▸ Task item: Set down every record below exactly as it appears, but without the pictures.

──────── Records to process

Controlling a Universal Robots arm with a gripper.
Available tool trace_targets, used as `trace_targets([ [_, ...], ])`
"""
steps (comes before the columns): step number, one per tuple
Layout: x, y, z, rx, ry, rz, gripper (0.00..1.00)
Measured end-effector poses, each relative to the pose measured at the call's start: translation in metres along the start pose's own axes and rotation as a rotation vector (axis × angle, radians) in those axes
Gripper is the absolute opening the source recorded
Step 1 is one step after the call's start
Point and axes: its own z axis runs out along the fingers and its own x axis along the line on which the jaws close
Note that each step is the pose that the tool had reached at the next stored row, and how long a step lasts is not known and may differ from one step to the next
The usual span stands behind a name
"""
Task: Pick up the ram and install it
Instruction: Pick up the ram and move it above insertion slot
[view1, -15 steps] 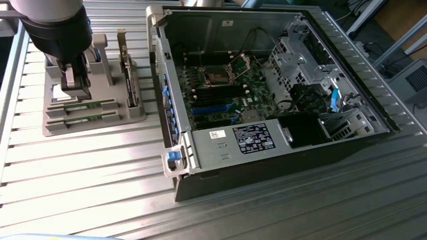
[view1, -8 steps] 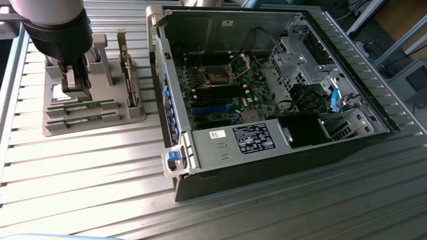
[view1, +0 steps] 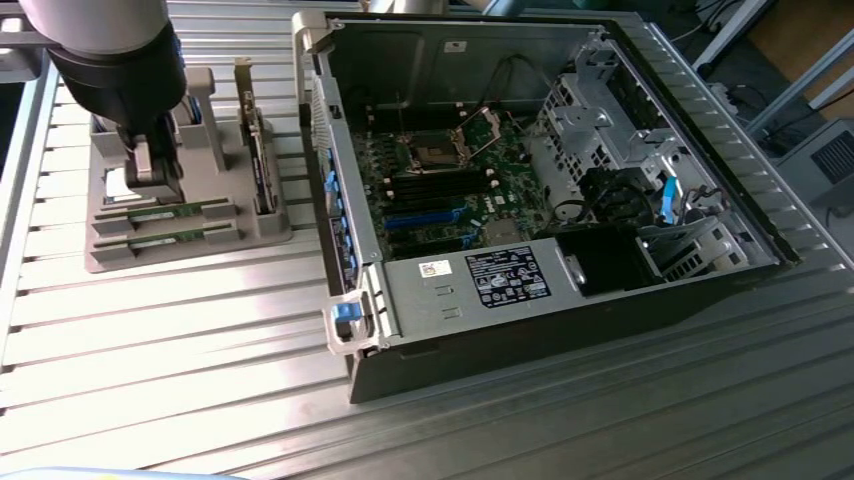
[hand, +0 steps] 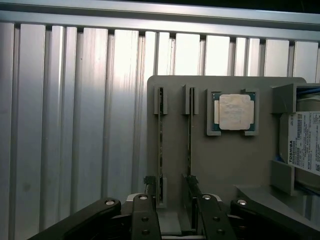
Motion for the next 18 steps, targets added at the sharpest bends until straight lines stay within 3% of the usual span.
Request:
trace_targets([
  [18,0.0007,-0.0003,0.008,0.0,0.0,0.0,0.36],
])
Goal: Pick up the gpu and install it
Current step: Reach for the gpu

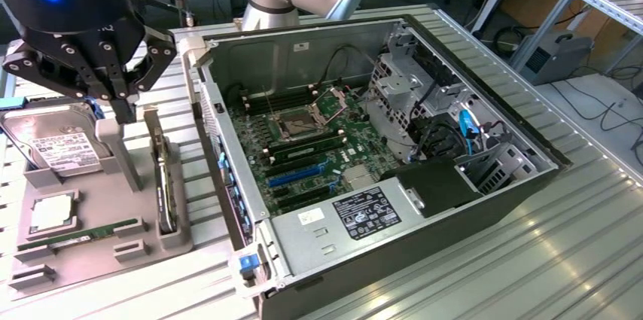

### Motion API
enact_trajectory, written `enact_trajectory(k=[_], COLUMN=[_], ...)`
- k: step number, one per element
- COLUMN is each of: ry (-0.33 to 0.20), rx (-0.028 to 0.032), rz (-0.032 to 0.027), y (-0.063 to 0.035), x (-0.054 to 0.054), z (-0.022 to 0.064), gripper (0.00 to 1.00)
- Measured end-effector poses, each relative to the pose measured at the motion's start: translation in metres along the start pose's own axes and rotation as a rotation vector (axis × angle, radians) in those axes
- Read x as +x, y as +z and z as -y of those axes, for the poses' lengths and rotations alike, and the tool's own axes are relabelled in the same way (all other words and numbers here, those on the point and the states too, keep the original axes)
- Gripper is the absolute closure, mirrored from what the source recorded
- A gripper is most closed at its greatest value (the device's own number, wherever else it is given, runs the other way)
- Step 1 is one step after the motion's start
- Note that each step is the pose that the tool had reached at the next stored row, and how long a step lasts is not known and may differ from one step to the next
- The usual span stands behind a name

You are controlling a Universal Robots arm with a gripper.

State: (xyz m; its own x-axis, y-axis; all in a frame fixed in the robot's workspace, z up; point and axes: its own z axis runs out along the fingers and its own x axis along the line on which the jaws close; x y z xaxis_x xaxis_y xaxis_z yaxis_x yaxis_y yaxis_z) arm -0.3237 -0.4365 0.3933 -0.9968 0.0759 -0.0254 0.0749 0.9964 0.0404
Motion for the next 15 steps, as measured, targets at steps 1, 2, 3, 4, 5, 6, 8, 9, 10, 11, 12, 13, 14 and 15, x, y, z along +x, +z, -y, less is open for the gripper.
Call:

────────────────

▸ Task solution:
Controlling a Universal Robots arm with a gripper.
Available tool trace_targets, used as `trace_targets([ [_, ...], ])`
"""
steps (comes before the columns): step number, one per tuple
Layout: x, y, z, rx, ry, rz, gripper (0.00..1.00)
Measured end-effector poses, each relative to the pose measured at the call's start: translation in metres along the start pose's own axes and rotation as a rotation vector (axis × angle, radians) in those axes
Gripper is the absolute opening the source recorded
Step 1 is one step after the call's start
Point and axes: its own z axis runs out along the fingers and its own x axis along the line on which the jaws close
Note that each step is the pose that the tool had reached at the next stored row, and how long a step lasts is not known and may differ from one step to the next
The usual span stands behind a name
"""
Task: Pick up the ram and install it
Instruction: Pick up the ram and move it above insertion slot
[view1, -15 steps] 
[view1, -8 steps] 
[view1, +0 steps] 
[hand, +0 steps] 
Motion for the next 18 steps, targets added at the sharpest bends until straight lines stay within 3% of the usual span.
Request:
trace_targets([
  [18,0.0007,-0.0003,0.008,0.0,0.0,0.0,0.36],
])
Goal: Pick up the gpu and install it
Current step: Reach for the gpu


### Motion API
enact_trajectory, written `enact_trajectory(k=[_], COLUMN=[_], ...)`
- k: step number, one per element
- COLUMN is each of: ry (-0.33 to 0.20), rx (-0.028 to 0.032), rz (-0.032 to 0.027), y (-0.063 to 0.035), x (-0.054 to 0.054), z (-0.022 to 0.064), gripper (0.00 to 1.00)
- Measured end-effector poses, each relative to the pose measured at the motion's start: translation in metres along the start pose's own axes and rotation as a rotation vector (axis × angle, radians) in those axes
- Read x as +x, y as +z and z as -y of those axes, for the poses' lengths and rotations alike, and the tool's own axes are relabelled in the same way (all other words and numbers here, those on the point and the states too, keep the original axes)
- Gripper is the absolute closure, mirrored from what the source recorded
- A gripper is most closed at its greatest value (the device's own number, wherever else it is given, runs the other way)
- Step 1 is one step after the motion's start
- Note that each step is the pose that the tool had reached at the next stored row, and how long a step lasts is not known and may differ from one step to the next
- The usual span stands behind a name

You are controlling a Universal Robots arm with a gripper.

State: (xyz m; its own x-axis, y-axis; all in a frame fixed in the robot's workspace, z up; point and axes: its own z axis runs out along the fingers and its own x axis along the line on which the jaws close; x y z xaxis_x xaxis_y xaxis_z yaxis_x yaxis_y yaxis_z) arm -0.3237 -0.4365 0.3933 -0.9968 0.0759 -0.0254 0.0749 0.9964 0.0404
Motion for the next 15 steps, as measured, targets at steps 1, 2, 3, 4, 5, 6, 8, 9, 10, 11, 12, 13, 14 and 15, x, y, z along +x, +z, -y, less is open for the gripper.
Call:

Work on the exercise is finished.